The secondhalf, all-Russian, was shared between Tchaikovsky and Rachmaninoff. Tchaikovsky’s four songs came out as positively moderate next to the Rachmaninoff set. Rachmaninoff gives the pianist a lot to do, and is no stranger to a sweeping cinematic statement. An orchestra might have been present in the downers-with-high-dramatic-peaks O nyet, molyu, ne ukhodi! (Oh No, I Pray, Don’t Leave), O, dolgo budu ya (In the Silence of the Night), and Na smert chizhika (On the Death of a Linnet) but it was indeed just these two men onstage. A lot of chiaroscuro is required there, which Finley created through sensitivity to the text rather than vocal timbre (which stayed consistently as dark as plush velvet). Julius Drake from the keyboard supplied Romantic excess where Rachmaninoff calls for it.

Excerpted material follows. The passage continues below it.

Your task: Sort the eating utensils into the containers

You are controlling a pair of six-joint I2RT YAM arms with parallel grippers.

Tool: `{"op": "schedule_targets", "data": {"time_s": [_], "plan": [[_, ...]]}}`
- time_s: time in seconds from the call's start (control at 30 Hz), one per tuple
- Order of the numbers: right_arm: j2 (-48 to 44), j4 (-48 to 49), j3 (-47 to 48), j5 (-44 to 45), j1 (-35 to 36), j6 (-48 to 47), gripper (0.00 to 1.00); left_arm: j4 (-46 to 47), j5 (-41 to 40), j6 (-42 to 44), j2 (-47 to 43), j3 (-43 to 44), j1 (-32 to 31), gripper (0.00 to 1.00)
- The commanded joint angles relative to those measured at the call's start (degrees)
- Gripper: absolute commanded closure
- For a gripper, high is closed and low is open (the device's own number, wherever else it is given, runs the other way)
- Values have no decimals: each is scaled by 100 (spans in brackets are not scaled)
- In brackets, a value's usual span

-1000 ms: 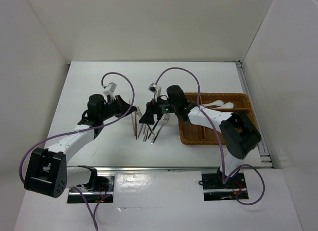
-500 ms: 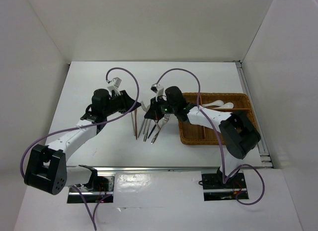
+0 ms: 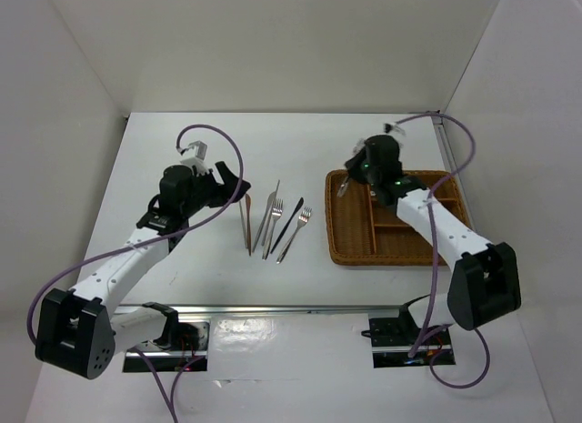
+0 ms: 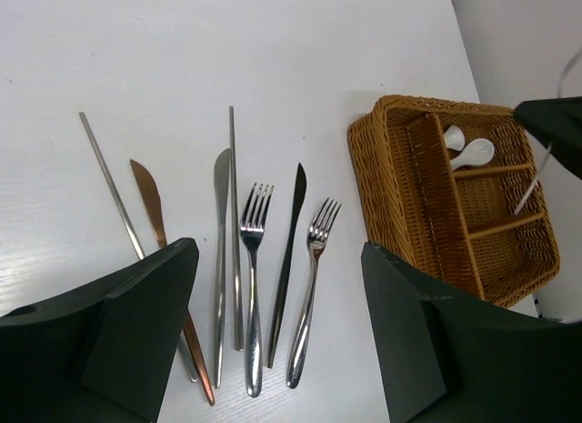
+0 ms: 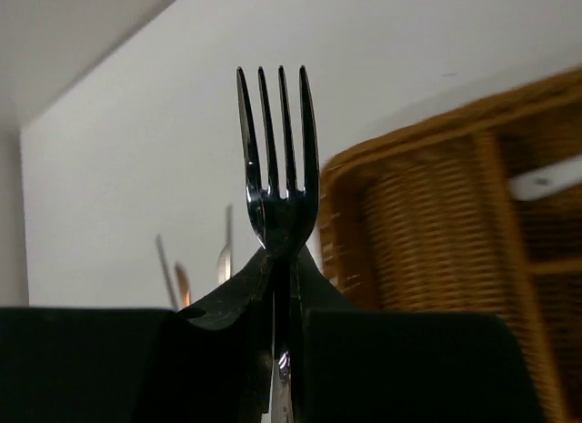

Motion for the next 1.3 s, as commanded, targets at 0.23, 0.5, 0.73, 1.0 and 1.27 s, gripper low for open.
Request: {"op": "schedule_targets", "data": {"time_s": [0.23,0.5,0.73,1.0,1.27], "plan": [[-457,-2031,-741,1641,-2083,3403,100,293,7,-41,307,-148,-16,13],[-677,-2253,-1234,2063,-2224,4600,100,346,7,-41,474,-201,-16,13],[-352,-2446,-1234,2169,-2224,5067,97,460,121,-93,580,-201,-16,13],[-229,-2375,-1234,2169,-2224,5066,81,513,174,-93,633,-201,-16,14],[-176,-2200,-1234,1994,-2224,4690,53,811,534,178,905,-140,-122,16]]}}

One number in the Rachmaninoff set was actually fun: Sudba (Fate) – a song in which the singer voices more than one persona, in the vein of Schubert’s Erlkönig – had Finley (and us with him) delighting in the onomatopoeic sound of fate knocking on various people’s doors. The final song in the official program was the astonishing and astonishingly exaggerated Vesennye vody (Spring Streams), which starts by cranking up to 10 and stays there for its remaining two minutes. But Finley and Drake made it sound almost natural.
The encore was reserved for songs in the English language – Barber, Copland, Healey Willan, and a Britten arrangement of The Crocodile, a folk song recounting how a man ended up eaten up by the gigantic reptile and spent ten years inside it, “very well contented.”
As was the audience on this night.
Gerald Finley and Julius Drake presented a recital program on April 22, at Koerner Hall, Toronto. They continue to tour this program to Washington DC, Georgia and NYC. Finley will have an extra stop in Montreal, with pianist Michael McMahon (Info).